* [WHAT IS EXPECTED]: Pull out every line in the data that has the string "frame" in it.

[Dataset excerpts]
*-*-*
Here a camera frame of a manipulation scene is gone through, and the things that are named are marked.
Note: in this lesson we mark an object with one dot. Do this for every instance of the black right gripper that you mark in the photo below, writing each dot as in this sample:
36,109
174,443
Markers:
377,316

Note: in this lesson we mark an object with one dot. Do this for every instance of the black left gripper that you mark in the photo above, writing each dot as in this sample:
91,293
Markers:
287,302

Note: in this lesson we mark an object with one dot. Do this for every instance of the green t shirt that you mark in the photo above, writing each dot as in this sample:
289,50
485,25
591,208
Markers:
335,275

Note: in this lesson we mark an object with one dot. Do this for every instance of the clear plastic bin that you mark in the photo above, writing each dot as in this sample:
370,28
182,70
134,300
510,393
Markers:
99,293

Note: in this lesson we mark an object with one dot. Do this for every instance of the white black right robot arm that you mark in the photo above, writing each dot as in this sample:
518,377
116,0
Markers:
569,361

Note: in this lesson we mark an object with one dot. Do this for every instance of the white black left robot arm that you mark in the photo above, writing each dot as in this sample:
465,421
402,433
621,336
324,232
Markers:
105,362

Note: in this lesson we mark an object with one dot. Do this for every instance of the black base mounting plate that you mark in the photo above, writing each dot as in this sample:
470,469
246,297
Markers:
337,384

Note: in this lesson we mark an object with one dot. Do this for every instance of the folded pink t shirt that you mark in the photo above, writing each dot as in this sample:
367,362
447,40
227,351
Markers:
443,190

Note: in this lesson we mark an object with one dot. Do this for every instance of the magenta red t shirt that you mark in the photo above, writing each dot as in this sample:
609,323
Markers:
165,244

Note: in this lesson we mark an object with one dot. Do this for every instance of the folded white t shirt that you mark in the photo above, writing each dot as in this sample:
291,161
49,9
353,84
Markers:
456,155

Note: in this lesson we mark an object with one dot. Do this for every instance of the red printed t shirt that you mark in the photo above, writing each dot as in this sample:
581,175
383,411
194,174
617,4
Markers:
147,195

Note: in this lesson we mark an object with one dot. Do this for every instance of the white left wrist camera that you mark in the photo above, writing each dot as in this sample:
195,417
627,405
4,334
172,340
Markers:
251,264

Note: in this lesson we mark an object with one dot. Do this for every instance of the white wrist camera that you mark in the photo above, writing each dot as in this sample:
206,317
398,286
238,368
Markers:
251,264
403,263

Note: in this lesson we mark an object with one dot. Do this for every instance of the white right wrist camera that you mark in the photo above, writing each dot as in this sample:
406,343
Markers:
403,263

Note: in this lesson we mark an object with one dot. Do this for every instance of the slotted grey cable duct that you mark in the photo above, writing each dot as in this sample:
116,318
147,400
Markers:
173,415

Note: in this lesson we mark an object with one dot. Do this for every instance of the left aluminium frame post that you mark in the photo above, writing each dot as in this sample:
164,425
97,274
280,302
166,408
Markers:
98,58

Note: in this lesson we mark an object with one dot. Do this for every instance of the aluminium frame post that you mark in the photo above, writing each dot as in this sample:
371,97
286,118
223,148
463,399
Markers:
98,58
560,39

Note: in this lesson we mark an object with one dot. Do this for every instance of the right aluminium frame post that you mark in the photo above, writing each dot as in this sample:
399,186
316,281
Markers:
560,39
*-*-*
* [SOLUTION TO THIS PROBLEM]:
Here a camera frame of a manipulation scene is gone through, and the things that are named are marked.
Note: in this lesson we mark an object with one dot. Do this for every instance of the left aluminium frame post that you mark in the photo above, writing each dot as in this sample:
Note: in this lesson we mark an object with one dot. Do this for every instance of the aluminium frame post that you mark in the photo above, writing each dot as in this sample:
Note: in this lesson we mark an object with one dot. Do this for every instance of the right aluminium frame post that you mark in the photo above, writing each dot as in this sample:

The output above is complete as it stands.